一般的には、人事や取締役会事務局の人たちが多少関わるくらいで、業務的にあまり馴染みのない分野なのではと思います。誰がどうやって決めているのかわからない、ブラックボックス化しがちな領域ですね。
ブラックボックス化しがちであるがゆえに、「ちゃんと評価を反映しているのか?」「自分で自分の報酬決めているんじゃないか?」「自分たちのほしい金額にしているんじゃないか?」などなど、考え出すとキリがないくらい疑わしく思えてきますね。

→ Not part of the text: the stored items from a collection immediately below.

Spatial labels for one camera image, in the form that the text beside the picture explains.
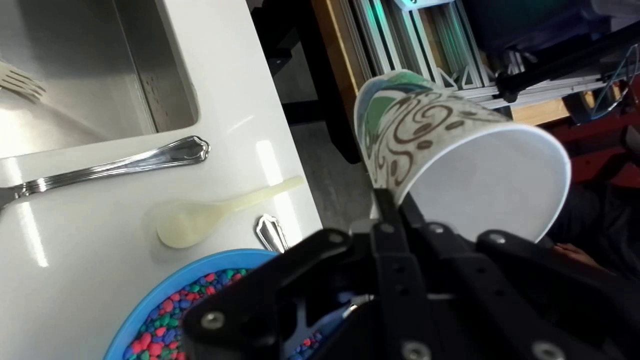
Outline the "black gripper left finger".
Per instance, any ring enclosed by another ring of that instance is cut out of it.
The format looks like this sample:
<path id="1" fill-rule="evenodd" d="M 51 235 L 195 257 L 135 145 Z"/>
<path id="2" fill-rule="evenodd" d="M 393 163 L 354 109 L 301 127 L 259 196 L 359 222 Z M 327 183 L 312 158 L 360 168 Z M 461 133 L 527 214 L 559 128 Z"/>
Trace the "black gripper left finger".
<path id="1" fill-rule="evenodd" d="M 320 231 L 190 308 L 189 360 L 356 360 L 375 352 L 369 238 Z"/>

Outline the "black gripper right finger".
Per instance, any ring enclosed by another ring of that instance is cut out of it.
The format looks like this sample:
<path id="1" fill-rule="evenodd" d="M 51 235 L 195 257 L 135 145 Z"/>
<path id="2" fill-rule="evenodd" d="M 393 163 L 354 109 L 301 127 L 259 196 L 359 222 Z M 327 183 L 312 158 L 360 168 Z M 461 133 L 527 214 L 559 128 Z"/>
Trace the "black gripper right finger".
<path id="1" fill-rule="evenodd" d="M 418 207 L 402 222 L 463 360 L 640 360 L 639 286 L 507 231 L 470 242 Z"/>

役員報酬は性質的に、いわゆる"お手盛り"(自分で好きなように食事を盛りつけるという意味から、自分の権限や立場を利用して自分の都合がいいように物事を取り計らうこと)になりやすいものです。なので、その決定には牽制の効く仕組みをしっかり入れる必要があります。その施策のうちの一つが今回の報酬委員会の設置というわけです。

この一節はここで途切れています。